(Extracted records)
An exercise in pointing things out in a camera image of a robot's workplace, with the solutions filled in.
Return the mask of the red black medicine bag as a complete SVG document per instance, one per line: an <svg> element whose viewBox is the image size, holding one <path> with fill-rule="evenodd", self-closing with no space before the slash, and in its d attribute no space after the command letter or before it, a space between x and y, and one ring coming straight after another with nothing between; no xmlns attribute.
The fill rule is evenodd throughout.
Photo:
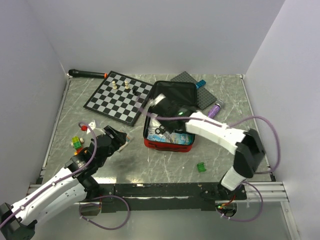
<svg viewBox="0 0 320 240"><path fill-rule="evenodd" d="M157 120L156 117L188 117L197 106L196 85L191 82L157 81L150 94L157 106L147 110L143 128L144 145L149 149L189 152L195 135L186 132L187 120Z"/></svg>

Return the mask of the black handled scissors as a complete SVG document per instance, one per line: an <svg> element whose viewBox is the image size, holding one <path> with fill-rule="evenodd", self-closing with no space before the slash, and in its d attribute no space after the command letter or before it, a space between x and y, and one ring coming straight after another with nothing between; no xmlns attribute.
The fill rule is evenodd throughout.
<svg viewBox="0 0 320 240"><path fill-rule="evenodd" d="M166 137L167 140L169 140L170 143L174 143L173 139L171 138L170 134L167 133L166 128L163 125L159 125L155 130L155 134L157 135L163 135Z"/></svg>

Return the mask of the blue cotton swab bag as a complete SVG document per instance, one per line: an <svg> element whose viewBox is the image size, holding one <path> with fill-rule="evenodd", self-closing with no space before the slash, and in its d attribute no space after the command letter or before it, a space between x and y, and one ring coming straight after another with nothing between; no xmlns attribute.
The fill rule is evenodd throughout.
<svg viewBox="0 0 320 240"><path fill-rule="evenodd" d="M147 139L154 142L171 143L176 145L191 145L194 142L194 136L188 133L149 133Z"/></svg>

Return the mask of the white blue mask packet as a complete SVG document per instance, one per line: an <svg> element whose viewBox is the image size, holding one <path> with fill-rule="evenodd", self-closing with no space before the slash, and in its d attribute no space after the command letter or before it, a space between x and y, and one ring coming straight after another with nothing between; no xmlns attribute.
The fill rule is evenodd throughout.
<svg viewBox="0 0 320 240"><path fill-rule="evenodd" d="M156 129L159 128L161 123L155 118L151 118L148 125L148 131L152 134L156 133Z"/></svg>

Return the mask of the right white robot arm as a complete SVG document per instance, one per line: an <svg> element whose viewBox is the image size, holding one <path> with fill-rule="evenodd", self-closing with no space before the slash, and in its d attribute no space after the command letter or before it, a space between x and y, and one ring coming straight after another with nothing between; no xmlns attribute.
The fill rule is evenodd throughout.
<svg viewBox="0 0 320 240"><path fill-rule="evenodd" d="M242 182L252 178L265 157L262 141L254 129L245 131L220 123L194 107L169 100L162 93L151 100L150 110L168 132L201 136L234 155L233 166L219 183L218 193L223 199L230 199Z"/></svg>

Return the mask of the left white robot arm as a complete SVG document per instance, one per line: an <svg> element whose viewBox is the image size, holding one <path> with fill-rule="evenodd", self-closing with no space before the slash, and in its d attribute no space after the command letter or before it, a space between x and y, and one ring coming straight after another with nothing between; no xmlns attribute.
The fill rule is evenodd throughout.
<svg viewBox="0 0 320 240"><path fill-rule="evenodd" d="M0 231L6 240L30 240L36 224L83 200L99 195L93 175L127 142L127 134L106 126L41 187L13 203L0 206Z"/></svg>

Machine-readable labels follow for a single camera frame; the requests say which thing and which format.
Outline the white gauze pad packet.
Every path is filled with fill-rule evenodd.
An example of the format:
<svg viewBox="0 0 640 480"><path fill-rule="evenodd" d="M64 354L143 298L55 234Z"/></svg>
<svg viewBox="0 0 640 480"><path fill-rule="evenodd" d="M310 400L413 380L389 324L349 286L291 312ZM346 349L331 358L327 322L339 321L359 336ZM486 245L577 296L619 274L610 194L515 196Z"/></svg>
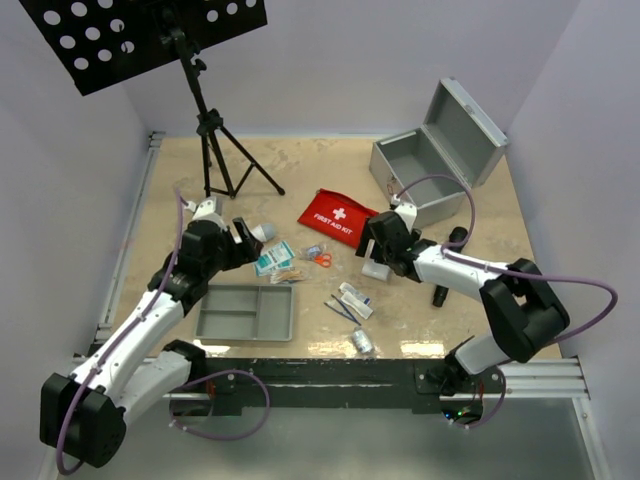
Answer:
<svg viewBox="0 0 640 480"><path fill-rule="evenodd" d="M374 244L370 243L365 251L364 263L361 269L361 274L381 282L387 282L389 280L391 269L384 264L376 263L373 259Z"/></svg>

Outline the red first aid pouch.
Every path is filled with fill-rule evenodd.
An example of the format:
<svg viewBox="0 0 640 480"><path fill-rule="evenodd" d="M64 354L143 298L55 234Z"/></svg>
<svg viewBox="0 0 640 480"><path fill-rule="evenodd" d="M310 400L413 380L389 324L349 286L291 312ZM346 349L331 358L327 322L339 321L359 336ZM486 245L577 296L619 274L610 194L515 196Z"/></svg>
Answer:
<svg viewBox="0 0 640 480"><path fill-rule="evenodd" d="M319 189L298 222L357 249L366 221L377 214L347 195Z"/></svg>

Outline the orange handled scissors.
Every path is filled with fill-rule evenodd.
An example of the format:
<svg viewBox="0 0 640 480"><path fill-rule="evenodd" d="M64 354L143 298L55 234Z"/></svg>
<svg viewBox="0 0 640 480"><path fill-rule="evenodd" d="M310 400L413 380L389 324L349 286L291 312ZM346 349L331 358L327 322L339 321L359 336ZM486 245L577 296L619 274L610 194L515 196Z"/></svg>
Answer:
<svg viewBox="0 0 640 480"><path fill-rule="evenodd" d="M316 256L306 255L302 256L301 259L307 262L313 262L323 268L329 268L332 265L332 255L329 253L322 253Z"/></svg>

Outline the teal gauze dressing packet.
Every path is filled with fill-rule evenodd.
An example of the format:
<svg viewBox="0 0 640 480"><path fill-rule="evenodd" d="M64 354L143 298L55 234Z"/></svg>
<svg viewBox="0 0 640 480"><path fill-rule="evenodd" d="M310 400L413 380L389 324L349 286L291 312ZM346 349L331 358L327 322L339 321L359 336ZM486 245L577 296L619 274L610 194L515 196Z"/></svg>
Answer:
<svg viewBox="0 0 640 480"><path fill-rule="evenodd" d="M286 260L292 260L294 257L295 253L289 244L286 241L280 241L264 251L255 262L258 262L261 266L270 266Z"/></svg>

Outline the cotton swabs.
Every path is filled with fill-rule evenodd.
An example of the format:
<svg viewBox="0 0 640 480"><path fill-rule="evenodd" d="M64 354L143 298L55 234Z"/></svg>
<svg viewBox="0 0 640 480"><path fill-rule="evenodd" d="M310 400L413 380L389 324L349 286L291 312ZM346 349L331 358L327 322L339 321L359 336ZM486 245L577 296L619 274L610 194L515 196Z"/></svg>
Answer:
<svg viewBox="0 0 640 480"><path fill-rule="evenodd" d="M277 270L269 276L269 283L278 284L295 284L307 279L307 274L300 269L291 268L288 270Z"/></svg>

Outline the grey compartment tray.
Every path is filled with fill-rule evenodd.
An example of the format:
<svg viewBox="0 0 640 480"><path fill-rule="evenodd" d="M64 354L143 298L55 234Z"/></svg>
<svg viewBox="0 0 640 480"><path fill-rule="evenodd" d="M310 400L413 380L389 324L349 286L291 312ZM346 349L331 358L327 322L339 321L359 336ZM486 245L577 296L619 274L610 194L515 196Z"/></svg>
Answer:
<svg viewBox="0 0 640 480"><path fill-rule="evenodd" d="M194 337L201 342L288 342L293 337L292 285L212 284L200 304Z"/></svg>

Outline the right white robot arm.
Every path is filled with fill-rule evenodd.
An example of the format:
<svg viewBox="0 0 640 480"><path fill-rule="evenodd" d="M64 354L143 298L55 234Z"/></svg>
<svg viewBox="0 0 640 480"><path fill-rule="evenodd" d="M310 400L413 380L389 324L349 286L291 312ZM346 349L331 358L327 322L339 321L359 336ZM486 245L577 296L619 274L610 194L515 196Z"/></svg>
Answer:
<svg viewBox="0 0 640 480"><path fill-rule="evenodd" d="M431 375L440 393L469 392L481 374L508 361L528 362L570 324L570 317L536 264L484 263L444 250L410 230L393 210L367 219L356 255L371 249L374 263L398 277L455 290L483 305L489 332L451 350Z"/></svg>

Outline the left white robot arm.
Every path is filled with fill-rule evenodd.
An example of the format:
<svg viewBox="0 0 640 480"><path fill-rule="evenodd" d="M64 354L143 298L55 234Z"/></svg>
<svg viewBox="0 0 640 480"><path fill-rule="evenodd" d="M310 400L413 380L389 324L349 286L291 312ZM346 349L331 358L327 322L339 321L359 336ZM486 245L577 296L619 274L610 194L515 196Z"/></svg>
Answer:
<svg viewBox="0 0 640 480"><path fill-rule="evenodd" d="M241 217L230 226L204 216L179 224L174 249L152 276L120 328L71 373L52 374L40 393L40 440L56 451L58 471L100 468L123 443L128 426L164 394L200 390L207 380L205 352L185 341L167 344L149 366L145 358L205 296L222 271L256 261L262 243Z"/></svg>

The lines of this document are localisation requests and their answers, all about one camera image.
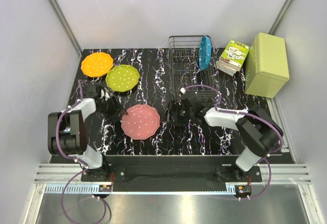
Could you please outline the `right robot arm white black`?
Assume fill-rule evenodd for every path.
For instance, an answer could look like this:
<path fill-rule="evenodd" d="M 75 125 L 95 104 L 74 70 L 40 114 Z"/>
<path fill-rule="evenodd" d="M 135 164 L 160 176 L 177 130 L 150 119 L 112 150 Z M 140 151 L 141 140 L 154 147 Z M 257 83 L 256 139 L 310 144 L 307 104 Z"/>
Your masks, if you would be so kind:
<path fill-rule="evenodd" d="M 244 181 L 257 163 L 282 147 L 284 132 L 275 121 L 259 106 L 250 109 L 223 109 L 205 103 L 192 103 L 189 99 L 170 101 L 163 120 L 174 126 L 185 126 L 188 121 L 210 127 L 225 127 L 238 131 L 245 149 L 235 162 L 222 172 L 218 179 Z"/>

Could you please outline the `pink dotted plate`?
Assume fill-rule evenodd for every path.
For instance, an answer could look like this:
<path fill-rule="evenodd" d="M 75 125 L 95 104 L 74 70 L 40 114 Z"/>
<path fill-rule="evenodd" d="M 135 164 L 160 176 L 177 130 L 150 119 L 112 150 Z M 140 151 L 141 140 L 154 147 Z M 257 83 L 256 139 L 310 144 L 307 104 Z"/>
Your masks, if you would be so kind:
<path fill-rule="evenodd" d="M 149 105 L 135 105 L 127 109 L 127 113 L 122 116 L 121 128 L 125 135 L 134 140 L 145 140 L 160 127 L 159 113 Z"/>

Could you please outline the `blue dotted plate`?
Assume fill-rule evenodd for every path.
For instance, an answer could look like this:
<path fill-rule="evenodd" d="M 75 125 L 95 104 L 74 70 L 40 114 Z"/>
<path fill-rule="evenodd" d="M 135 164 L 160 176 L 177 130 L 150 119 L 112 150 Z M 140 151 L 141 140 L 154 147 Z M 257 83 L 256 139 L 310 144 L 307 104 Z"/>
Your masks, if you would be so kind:
<path fill-rule="evenodd" d="M 199 48 L 199 68 L 201 71 L 209 67 L 211 61 L 212 42 L 207 35 L 202 36 Z"/>

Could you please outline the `black wire dish rack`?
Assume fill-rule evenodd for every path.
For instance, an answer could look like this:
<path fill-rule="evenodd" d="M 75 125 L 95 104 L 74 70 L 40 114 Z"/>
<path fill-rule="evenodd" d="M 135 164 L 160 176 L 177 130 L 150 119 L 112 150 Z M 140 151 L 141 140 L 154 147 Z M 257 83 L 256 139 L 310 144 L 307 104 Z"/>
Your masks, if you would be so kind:
<path fill-rule="evenodd" d="M 191 101 L 212 103 L 218 94 L 207 88 L 214 86 L 214 59 L 211 51 L 209 67 L 199 68 L 199 48 L 203 35 L 175 35 L 169 37 L 170 88 L 174 99 L 186 88 L 185 97 Z"/>

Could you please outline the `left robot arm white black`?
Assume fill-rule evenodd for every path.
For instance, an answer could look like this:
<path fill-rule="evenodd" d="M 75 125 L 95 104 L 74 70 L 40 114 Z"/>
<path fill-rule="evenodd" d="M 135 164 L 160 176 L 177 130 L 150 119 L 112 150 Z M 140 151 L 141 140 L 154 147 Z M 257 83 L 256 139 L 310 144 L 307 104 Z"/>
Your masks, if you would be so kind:
<path fill-rule="evenodd" d="M 119 121 L 128 112 L 116 95 L 99 84 L 88 85 L 75 104 L 48 115 L 48 151 L 73 160 L 90 180 L 106 181 L 114 176 L 106 156 L 88 144 L 85 120 L 102 113 L 110 122 Z"/>

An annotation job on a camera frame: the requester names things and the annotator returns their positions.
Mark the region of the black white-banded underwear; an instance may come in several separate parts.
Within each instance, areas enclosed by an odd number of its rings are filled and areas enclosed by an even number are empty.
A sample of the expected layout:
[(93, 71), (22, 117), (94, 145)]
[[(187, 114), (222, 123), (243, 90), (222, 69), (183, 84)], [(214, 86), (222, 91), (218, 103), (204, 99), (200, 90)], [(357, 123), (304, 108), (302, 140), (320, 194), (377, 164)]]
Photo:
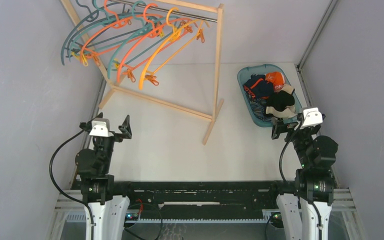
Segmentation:
[(272, 94), (266, 100), (265, 114), (281, 119), (295, 117), (297, 113), (293, 94), (284, 90)]

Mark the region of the navy striped underwear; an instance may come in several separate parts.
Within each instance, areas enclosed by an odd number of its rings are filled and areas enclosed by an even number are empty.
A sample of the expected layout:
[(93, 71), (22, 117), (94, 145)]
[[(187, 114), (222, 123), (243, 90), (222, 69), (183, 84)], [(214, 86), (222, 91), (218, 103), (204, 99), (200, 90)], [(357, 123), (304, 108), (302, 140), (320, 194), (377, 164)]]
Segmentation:
[(267, 101), (265, 99), (251, 99), (249, 105), (253, 115), (257, 119), (263, 122), (271, 122), (272, 117), (266, 114)]

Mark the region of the navy orange-trimmed underwear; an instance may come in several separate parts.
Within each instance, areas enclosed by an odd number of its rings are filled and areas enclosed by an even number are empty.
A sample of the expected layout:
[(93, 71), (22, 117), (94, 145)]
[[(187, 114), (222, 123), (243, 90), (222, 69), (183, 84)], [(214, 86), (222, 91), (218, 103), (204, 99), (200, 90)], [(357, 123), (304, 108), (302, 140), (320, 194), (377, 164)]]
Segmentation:
[(251, 99), (268, 99), (274, 94), (273, 84), (265, 74), (252, 74), (242, 87)]

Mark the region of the teal hanger with clips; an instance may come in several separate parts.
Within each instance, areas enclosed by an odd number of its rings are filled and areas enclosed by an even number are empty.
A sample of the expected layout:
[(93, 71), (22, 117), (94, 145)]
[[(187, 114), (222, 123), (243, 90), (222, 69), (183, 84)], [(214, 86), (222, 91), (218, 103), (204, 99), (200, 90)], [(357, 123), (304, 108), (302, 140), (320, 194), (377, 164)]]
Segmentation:
[(118, 52), (127, 44), (134, 42), (138, 44), (140, 41), (146, 38), (154, 38), (160, 36), (163, 33), (163, 30), (159, 30), (158, 27), (162, 27), (165, 22), (165, 18), (159, 14), (148, 14), (147, 10), (149, 8), (157, 8), (158, 5), (155, 3), (146, 4), (142, 0), (137, 0), (131, 4), (131, 11), (124, 11), (120, 14), (113, 11), (109, 8), (108, 2), (105, 0), (103, 2), (103, 8), (108, 15), (112, 15), (115, 18), (115, 21), (109, 23), (107, 29), (116, 29), (120, 30), (123, 27), (130, 25), (132, 21), (141, 22), (141, 27), (133, 31), (124, 32), (121, 36), (128, 36), (122, 40), (116, 41), (108, 45), (108, 48), (104, 51), (111, 52), (112, 56), (109, 59), (107, 66), (106, 76), (108, 79), (112, 77), (112, 71), (117, 71), (116, 82), (120, 82), (120, 76), (122, 75), (122, 69), (127, 68), (128, 71), (131, 71), (132, 68), (127, 66), (124, 60), (116, 61), (116, 56)]

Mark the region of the yellow hanger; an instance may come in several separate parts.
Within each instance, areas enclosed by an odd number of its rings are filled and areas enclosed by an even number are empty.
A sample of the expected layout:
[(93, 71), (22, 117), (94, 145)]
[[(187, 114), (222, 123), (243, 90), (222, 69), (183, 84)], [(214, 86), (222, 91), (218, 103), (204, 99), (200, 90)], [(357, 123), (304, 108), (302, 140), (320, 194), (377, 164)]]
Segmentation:
[[(159, 30), (163, 30), (164, 27), (171, 28), (171, 33), (163, 37), (161, 44), (155, 49), (150, 57), (145, 62), (143, 70), (140, 74), (138, 89), (142, 90), (144, 88), (145, 82), (150, 82), (155, 86), (159, 85), (157, 80), (156, 73), (166, 65), (172, 58), (174, 58), (179, 52), (181, 52), (185, 47), (187, 47), (193, 40), (200, 40), (202, 43), (205, 42), (204, 29), (209, 27), (210, 24), (207, 20), (203, 19), (194, 19), (194, 20), (180, 20), (178, 18), (171, 19), (173, 13), (178, 11), (178, 7), (172, 7), (167, 12), (165, 17), (165, 22), (162, 27), (158, 27)], [(186, 43), (184, 43), (179, 49), (177, 49), (171, 56), (169, 56), (163, 63), (161, 63), (156, 69), (149, 70), (151, 63), (157, 57), (157, 55), (173, 45), (174, 43), (181, 40), (184, 36), (192, 36)]]

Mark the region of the beige underwear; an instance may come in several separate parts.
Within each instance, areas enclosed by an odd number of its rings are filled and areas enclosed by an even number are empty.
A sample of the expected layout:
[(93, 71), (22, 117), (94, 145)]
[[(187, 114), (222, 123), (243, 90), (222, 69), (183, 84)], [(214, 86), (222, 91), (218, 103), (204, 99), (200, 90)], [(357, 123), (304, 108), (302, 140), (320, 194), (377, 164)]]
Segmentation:
[(289, 95), (293, 95), (295, 92), (295, 88), (289, 84), (284, 84), (283, 87), (280, 89), (280, 92), (285, 92)]

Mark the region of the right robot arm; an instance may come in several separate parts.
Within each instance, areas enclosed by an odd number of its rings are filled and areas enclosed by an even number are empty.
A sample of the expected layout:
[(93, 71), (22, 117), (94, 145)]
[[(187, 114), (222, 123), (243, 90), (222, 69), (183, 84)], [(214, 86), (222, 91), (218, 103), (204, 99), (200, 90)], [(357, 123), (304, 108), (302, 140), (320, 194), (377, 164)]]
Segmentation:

--- Requirement ---
In the records above, some lines may contain the word "teal"; copy every one of them.

--- Task output ---
Outline the teal gauze dressing packet.
Mark the region of the teal hanger with clips; an instance may come in several separate parts.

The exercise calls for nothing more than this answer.